TASK DETAILS:
Begin at the top of the records and copy each line exactly. The line containing "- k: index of" is the last one to include.

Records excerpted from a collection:

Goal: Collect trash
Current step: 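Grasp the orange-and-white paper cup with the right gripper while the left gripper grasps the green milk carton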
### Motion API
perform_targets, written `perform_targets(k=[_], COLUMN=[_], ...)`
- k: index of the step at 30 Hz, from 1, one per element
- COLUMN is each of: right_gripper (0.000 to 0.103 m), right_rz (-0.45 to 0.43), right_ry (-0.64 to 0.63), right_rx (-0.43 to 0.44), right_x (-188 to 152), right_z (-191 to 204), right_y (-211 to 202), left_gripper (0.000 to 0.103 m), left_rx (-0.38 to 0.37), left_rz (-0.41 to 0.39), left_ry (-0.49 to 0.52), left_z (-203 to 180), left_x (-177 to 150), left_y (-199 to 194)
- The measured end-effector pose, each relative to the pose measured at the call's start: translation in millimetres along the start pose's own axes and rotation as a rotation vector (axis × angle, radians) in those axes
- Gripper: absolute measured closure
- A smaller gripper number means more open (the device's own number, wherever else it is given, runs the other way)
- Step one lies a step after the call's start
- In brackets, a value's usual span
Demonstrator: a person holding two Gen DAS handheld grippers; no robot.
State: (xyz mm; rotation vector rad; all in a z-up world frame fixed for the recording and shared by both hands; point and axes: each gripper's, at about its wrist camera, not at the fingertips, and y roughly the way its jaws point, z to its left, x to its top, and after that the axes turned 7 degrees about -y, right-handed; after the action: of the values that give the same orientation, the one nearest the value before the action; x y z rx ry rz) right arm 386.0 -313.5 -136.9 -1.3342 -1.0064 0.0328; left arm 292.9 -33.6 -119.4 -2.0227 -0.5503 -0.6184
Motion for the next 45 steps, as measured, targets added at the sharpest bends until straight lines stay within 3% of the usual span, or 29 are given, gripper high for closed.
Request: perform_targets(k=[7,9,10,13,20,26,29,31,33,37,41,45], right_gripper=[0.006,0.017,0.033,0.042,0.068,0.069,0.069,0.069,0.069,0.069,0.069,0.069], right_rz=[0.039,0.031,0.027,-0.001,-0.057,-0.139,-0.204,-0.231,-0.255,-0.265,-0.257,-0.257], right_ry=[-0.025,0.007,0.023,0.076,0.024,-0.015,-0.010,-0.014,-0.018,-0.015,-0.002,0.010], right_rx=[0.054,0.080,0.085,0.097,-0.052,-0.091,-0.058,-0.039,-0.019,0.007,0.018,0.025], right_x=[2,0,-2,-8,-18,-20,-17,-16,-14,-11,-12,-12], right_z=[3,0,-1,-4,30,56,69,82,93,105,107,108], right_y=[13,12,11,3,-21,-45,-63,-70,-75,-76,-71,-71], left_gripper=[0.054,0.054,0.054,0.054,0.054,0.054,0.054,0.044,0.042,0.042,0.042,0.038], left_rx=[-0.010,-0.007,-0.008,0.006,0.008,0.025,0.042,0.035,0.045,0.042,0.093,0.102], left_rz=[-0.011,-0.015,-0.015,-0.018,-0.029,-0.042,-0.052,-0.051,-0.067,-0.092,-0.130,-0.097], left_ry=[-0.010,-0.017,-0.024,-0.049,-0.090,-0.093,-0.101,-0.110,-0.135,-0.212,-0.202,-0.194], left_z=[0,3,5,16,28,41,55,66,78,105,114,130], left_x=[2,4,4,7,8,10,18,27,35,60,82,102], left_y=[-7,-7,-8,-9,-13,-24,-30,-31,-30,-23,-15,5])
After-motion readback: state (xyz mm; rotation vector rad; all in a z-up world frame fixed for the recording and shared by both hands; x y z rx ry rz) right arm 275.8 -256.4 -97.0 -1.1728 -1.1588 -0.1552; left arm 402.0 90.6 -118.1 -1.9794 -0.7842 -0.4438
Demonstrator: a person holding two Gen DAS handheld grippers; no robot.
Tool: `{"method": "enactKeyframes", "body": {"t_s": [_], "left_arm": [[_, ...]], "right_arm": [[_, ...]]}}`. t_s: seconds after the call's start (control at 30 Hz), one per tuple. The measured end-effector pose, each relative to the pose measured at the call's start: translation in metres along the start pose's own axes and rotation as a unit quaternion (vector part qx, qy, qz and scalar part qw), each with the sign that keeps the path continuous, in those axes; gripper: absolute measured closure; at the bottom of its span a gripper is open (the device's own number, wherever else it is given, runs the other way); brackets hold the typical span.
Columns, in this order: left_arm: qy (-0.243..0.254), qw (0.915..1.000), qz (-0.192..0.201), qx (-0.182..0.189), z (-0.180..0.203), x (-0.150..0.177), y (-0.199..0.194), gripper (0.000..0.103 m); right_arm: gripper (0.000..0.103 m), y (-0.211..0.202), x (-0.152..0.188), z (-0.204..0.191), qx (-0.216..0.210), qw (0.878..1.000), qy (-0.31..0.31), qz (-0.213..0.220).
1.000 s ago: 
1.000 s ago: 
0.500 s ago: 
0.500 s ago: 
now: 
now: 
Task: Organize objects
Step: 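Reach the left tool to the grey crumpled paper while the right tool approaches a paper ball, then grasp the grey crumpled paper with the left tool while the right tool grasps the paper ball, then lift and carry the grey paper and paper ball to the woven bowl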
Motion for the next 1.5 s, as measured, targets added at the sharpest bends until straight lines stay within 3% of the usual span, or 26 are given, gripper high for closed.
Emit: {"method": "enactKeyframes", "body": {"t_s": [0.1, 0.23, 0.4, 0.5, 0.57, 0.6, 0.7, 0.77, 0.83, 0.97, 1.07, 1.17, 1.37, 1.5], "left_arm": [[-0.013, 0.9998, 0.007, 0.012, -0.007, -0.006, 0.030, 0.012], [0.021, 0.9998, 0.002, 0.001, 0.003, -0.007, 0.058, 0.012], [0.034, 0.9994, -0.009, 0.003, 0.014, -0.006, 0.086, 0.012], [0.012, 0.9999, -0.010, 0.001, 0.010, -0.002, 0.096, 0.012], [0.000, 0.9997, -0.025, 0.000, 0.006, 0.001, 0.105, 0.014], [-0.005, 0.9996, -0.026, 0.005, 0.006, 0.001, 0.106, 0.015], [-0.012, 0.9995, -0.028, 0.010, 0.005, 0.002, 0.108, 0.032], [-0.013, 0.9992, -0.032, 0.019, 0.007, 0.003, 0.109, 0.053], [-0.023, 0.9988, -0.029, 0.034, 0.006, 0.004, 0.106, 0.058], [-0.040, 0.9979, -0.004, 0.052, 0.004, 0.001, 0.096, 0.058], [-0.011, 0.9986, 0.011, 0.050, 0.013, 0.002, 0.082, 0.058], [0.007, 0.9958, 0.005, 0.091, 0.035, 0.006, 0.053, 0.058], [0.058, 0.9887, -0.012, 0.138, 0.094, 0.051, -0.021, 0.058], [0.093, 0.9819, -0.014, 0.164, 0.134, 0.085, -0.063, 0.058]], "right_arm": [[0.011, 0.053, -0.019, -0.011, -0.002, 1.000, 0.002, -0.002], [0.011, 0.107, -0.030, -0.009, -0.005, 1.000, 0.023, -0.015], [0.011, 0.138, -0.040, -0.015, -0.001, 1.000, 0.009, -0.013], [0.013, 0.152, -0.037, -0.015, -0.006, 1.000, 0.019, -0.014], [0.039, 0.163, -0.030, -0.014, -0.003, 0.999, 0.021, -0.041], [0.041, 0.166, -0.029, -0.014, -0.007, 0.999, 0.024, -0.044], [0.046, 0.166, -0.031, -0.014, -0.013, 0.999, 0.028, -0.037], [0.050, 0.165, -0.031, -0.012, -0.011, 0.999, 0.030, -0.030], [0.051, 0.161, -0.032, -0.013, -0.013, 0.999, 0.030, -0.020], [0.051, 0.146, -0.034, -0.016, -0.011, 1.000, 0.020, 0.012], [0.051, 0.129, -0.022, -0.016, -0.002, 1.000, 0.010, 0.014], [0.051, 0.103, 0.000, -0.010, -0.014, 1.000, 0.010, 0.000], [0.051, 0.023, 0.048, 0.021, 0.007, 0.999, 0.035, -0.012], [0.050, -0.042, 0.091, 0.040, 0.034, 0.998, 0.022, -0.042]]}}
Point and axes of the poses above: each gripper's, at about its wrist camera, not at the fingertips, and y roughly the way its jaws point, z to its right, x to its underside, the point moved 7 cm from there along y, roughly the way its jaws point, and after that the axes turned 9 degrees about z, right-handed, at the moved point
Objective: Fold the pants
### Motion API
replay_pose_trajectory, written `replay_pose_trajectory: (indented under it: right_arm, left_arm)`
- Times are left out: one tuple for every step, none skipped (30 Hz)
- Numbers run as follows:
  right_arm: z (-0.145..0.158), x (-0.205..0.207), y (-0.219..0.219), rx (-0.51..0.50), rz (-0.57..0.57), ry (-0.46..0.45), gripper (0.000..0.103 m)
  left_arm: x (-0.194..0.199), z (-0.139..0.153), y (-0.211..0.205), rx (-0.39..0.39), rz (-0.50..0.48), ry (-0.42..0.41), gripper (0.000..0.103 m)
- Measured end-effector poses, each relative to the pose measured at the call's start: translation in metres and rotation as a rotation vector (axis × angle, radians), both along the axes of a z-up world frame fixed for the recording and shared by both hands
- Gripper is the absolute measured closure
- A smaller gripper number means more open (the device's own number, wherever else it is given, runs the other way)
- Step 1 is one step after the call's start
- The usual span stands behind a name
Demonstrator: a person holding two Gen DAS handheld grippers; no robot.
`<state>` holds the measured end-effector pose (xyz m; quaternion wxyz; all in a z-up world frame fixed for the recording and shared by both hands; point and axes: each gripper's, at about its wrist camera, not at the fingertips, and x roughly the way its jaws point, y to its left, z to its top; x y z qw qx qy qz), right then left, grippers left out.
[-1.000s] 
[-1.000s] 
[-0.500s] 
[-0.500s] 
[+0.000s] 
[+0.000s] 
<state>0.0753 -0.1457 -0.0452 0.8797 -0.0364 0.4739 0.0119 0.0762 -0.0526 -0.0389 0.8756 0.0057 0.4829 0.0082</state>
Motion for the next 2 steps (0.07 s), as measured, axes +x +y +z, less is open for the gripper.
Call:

WRITTEN RESPONSE:
Goal: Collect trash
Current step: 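Grasp the orange-and-white paper cup with the right gripper while the left gripper grasps the green milk carton
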### Motion API
perform_targets, written `perform_targets(k=[_], COLUMN=[_], ...)`
- k: index of the step at 30 Hz, from 1, one per element

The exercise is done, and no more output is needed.